That mission itself is well-documented through various interviews and articles. What is less publicised is the manner in which Joshua was inspired to his vision. At the age of 12, Joshua had been going through personal emotional turmoil when he sat down in his bedroom with his sister’s acoustic guitar.
At that point, Joshua received what he calls a “revelation from God”: that his music could and would be able to change the world around him. It was a life-changing moment for the then-teenager.
Joshua tells me, “The reason I write music is to reach people where they need to be reached. I have no chance at all in this lifetime of ever being able to attend to anyone’s needs, but with music, I can help people without being physically present.”
Coming out of anyone else’s mouth, those same words would either have sounded insufferably saintly or symptomatic of a messianic complex.
Coming out of Josh, however, they sound just about right; something to do, perhaps, with the quiet conviction with which he speaks them, a certain vulnerability and humility that marks him more as a pilgrim than it does a preacher.
Not that Joshua is anything less than the consummate frontman. . As a performer, Joshua inhabits a certain charisma that makes it near impossible to take your eyes off him.
It’s a quality that defies analysis. One can try to examine his stage moves, his singing technique, sure. At a certain point, though, you lose track of yourself and focus instead on the song and Joshua.
To a certain extent, the song is Joshua. Whether he’s whipping around the stage during Train Song, his hair stuck to his face in the most unglamorous fashion or singing with his eyes tightly squeezed shut during an acoustic version of Fires at Night, Joshua Tan loses himself in the music.
The fundamental appeal of The Fire Fight, then, is their rapture; the essence of The Fire Fight experience is surrender, and no one personifies this more than Joshua himself.

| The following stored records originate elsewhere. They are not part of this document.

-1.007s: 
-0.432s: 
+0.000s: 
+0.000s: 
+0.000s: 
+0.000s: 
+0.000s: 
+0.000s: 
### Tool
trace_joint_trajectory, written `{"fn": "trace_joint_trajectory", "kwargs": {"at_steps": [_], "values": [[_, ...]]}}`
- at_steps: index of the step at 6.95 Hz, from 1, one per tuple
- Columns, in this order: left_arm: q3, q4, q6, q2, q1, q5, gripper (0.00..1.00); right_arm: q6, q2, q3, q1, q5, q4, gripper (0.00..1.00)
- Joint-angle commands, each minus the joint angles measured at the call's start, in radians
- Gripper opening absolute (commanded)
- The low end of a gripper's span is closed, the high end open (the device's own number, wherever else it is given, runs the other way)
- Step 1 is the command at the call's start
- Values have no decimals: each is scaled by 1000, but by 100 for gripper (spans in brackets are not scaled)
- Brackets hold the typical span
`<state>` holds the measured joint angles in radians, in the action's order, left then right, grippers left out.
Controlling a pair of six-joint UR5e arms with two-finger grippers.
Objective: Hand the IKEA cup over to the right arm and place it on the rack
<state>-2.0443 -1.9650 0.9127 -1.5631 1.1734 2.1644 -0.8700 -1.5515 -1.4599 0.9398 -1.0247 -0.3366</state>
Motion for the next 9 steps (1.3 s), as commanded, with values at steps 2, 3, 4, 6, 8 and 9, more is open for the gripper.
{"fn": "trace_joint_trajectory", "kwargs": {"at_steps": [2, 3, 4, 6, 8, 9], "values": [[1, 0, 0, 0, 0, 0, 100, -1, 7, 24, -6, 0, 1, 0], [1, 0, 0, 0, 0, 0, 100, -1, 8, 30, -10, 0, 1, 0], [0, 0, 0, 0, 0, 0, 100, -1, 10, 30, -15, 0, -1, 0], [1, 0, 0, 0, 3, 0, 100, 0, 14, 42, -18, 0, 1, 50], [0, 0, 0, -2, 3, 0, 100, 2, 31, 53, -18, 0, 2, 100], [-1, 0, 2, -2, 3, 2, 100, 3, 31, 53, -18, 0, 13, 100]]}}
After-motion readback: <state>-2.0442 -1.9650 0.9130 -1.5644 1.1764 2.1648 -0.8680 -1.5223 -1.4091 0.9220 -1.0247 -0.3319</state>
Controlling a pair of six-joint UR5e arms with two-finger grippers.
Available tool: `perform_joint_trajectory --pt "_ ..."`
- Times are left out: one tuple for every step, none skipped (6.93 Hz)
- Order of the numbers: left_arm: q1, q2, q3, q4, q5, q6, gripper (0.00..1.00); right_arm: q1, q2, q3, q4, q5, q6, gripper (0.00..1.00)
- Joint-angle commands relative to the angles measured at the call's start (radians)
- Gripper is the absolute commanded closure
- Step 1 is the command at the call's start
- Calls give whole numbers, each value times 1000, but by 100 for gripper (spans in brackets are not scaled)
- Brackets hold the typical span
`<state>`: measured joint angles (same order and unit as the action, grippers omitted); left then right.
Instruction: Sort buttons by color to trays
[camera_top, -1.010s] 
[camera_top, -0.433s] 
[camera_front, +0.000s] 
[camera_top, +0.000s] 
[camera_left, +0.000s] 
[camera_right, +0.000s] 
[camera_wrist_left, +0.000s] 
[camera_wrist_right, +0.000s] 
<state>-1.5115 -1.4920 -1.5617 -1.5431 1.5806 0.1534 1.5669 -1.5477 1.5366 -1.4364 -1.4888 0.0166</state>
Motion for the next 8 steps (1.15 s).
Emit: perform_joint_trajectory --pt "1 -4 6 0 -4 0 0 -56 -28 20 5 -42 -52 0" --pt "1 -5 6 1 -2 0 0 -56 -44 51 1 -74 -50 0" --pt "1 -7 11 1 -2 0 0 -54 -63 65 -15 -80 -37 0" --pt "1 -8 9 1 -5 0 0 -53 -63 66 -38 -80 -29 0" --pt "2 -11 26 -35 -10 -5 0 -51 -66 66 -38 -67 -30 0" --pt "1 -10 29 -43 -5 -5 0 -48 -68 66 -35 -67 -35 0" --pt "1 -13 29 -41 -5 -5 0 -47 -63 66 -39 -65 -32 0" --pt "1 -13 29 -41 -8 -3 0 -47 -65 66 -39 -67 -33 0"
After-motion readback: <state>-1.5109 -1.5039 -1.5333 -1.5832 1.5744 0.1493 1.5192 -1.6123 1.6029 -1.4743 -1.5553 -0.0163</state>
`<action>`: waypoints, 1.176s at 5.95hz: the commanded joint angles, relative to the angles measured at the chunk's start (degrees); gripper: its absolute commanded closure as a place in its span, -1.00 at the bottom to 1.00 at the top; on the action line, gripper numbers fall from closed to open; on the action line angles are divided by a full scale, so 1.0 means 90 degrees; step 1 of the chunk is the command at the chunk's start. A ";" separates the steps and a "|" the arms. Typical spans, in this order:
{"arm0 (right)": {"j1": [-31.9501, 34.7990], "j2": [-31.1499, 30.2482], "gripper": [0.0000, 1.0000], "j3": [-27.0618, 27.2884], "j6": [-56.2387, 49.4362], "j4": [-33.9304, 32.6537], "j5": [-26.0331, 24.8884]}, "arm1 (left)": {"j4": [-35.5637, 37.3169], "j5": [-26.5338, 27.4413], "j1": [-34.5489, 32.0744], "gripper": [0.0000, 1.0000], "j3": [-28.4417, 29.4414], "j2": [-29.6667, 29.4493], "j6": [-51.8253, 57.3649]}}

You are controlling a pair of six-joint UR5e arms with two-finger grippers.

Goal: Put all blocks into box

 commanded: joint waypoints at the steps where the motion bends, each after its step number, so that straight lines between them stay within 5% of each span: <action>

OF course, The Fire Fight is so much more than just Joshua Tan.
It is fascinating to watch them live, if only to see the little details that colour their personalities, and subsequently, the way those personalities contribute to the overall spirit of The Fire Fight.
Live, you get to see how Iain is the one who takes a macro view of it all, perched from his drummer’s throne as he lays down a solid groove to hold the band together in time. Live, you get to see how Jonathan is the catalyst who ignites the cocktail, something that is most obvious when his guitar goes out because of a technical fault and the energy drops noticeably.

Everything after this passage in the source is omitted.